The task ->
Each line below from the one containing "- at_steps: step" through the one containing "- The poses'" should be output exactly as it stands, and no other line should appear.

━━━━━━━━

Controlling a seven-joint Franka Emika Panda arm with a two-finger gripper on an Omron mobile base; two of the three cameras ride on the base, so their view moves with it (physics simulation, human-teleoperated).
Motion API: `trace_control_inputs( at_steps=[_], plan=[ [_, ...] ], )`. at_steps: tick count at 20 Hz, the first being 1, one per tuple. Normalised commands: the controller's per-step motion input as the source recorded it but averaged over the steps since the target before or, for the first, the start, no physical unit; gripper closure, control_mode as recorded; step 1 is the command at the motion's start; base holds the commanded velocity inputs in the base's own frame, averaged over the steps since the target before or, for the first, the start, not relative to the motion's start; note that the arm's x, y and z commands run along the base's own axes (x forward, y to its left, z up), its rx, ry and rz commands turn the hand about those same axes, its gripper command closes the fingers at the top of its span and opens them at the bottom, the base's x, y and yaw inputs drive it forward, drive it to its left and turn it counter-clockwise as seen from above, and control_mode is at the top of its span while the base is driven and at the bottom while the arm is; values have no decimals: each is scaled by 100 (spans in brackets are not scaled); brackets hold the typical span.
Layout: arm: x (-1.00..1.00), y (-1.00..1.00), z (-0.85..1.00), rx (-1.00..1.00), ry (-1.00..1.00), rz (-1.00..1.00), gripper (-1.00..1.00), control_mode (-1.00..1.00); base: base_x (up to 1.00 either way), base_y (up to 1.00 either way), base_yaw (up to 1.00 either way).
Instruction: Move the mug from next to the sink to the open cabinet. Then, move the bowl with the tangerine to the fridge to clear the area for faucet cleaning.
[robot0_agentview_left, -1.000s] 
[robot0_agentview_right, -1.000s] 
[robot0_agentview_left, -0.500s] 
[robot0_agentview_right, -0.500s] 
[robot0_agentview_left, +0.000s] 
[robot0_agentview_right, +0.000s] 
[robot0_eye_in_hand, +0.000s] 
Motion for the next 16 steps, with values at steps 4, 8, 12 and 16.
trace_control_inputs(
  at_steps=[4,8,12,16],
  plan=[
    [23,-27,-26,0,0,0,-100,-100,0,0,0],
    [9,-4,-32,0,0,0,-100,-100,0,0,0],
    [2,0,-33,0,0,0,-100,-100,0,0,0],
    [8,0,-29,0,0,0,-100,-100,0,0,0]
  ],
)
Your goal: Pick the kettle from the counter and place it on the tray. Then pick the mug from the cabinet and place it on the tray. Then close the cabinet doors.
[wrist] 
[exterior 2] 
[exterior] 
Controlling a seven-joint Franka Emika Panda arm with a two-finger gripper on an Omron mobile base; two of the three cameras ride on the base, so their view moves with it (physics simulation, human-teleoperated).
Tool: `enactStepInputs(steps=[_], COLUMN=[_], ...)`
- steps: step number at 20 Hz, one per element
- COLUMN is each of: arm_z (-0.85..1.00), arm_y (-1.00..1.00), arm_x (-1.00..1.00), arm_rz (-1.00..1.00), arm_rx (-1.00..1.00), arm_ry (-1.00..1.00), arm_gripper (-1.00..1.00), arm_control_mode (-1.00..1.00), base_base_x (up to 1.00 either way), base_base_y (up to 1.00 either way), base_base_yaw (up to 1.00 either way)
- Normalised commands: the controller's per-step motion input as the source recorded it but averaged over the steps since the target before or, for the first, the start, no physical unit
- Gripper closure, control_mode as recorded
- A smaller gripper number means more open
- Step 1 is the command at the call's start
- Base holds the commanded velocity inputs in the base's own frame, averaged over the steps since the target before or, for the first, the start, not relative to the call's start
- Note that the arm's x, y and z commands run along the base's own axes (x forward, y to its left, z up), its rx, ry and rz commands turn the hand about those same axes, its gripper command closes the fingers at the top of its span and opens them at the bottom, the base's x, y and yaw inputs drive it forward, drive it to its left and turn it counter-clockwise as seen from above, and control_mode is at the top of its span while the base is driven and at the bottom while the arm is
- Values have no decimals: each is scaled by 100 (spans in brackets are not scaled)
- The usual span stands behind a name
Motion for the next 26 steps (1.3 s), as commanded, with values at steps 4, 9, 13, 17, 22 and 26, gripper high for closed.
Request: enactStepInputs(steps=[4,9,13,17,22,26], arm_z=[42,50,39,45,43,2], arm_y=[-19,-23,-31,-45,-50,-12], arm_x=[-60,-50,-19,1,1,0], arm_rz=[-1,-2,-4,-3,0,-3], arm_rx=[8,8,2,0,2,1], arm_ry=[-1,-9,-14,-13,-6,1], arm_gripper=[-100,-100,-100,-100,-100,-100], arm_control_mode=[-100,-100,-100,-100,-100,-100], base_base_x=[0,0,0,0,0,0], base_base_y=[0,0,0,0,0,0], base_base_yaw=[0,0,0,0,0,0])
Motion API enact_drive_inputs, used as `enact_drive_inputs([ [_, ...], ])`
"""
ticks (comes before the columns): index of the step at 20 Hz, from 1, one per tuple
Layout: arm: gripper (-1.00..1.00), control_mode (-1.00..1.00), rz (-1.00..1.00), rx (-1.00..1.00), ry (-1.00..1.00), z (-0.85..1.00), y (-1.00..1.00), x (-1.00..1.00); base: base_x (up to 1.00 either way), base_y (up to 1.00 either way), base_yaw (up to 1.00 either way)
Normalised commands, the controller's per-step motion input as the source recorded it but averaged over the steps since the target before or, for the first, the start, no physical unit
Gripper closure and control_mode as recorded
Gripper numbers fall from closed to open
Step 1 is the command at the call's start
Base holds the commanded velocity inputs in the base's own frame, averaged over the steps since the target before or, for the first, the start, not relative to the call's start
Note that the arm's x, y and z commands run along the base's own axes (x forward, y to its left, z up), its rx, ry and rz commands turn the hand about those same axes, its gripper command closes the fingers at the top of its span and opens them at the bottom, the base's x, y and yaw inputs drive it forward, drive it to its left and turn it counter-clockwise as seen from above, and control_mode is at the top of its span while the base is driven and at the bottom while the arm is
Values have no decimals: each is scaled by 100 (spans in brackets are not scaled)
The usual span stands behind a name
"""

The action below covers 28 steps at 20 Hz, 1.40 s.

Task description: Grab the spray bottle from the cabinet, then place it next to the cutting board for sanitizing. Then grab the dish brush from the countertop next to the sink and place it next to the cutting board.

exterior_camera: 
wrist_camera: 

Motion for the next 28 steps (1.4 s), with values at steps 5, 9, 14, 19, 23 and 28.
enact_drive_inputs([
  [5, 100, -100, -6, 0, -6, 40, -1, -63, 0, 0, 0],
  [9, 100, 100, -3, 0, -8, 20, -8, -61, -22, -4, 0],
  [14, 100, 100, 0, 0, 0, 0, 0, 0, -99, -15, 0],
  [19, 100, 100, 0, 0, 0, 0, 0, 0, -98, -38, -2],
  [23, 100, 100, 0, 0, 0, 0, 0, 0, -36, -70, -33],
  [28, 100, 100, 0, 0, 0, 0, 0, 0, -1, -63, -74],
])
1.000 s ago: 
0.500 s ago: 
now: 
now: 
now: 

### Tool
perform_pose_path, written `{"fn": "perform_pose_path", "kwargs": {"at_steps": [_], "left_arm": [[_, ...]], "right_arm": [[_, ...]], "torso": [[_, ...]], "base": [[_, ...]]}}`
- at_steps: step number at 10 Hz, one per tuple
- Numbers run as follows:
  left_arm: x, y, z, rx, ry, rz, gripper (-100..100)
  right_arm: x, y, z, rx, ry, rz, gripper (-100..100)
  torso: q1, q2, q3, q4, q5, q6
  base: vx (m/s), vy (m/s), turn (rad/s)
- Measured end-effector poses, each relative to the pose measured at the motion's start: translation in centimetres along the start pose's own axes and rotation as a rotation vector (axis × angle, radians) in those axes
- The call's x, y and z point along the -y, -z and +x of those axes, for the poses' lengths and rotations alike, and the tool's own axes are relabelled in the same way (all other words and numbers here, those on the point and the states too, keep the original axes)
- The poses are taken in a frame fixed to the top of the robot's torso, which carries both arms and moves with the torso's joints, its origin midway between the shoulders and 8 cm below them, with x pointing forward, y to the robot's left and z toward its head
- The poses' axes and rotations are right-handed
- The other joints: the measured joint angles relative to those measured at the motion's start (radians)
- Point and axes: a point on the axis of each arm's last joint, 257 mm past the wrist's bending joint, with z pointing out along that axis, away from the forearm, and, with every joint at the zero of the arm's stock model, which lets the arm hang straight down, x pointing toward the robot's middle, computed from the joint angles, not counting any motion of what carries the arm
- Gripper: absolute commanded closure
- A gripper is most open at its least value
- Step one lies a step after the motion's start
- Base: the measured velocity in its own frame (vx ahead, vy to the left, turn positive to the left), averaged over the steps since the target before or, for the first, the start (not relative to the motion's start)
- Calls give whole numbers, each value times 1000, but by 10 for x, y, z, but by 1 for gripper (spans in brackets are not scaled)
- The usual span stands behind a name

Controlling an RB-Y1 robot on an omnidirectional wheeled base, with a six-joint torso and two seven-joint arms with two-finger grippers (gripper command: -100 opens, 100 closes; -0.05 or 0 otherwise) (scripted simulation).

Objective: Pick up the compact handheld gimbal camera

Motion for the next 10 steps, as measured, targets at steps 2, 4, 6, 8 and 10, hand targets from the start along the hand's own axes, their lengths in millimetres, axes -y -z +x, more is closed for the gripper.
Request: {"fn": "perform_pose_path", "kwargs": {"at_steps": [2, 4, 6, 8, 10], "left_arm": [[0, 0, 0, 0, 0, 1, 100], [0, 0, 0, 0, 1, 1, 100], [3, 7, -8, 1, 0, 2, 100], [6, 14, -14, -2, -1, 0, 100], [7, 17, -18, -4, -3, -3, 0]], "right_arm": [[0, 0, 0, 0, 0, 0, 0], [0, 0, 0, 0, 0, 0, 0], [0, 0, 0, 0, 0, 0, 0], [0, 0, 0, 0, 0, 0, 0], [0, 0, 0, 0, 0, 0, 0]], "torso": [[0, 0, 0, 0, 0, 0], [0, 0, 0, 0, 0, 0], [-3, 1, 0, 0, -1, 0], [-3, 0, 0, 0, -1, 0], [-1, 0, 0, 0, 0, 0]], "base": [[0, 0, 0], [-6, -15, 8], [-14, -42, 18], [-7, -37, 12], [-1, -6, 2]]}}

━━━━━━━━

Answer space ->
- at_steps: step number at 10 Hz, one per tuple
- Numbers run as follows:
  left_arm: x, y, z, rx, ry, rz, gripper (-100..100)
  right_arm: x, y, z, rx, ry, rz, gripper (-100..100)
  torso: q1, q2, q3, q4, q5, q6
  base: vx (m/s), vy (m/s), turn (rad/s)
- Measured end-effector poses, each relative to the pose measured at the motion's start: translation in centimetres along the start pose's own axes and rotation as a rotation vector (axis × angle, radians) in those axes
- The call's x, y and z point along the -y, -z and +x of those axes, for the poses' lengths and rotations alike, and the tool's own axes are relabelled in the same way (all other words and numbers here, those on the point and the states too, keep the original axes)
- The poses are taken in a frame fixed to the top of the robot's torso, which carries both arms and moves with the torso's joints, its origin midway between the shoulders and 8 cm below them, with x pointing forward, y to the robot's left and z toward its head
- The poses' axes and rotations are right-handed

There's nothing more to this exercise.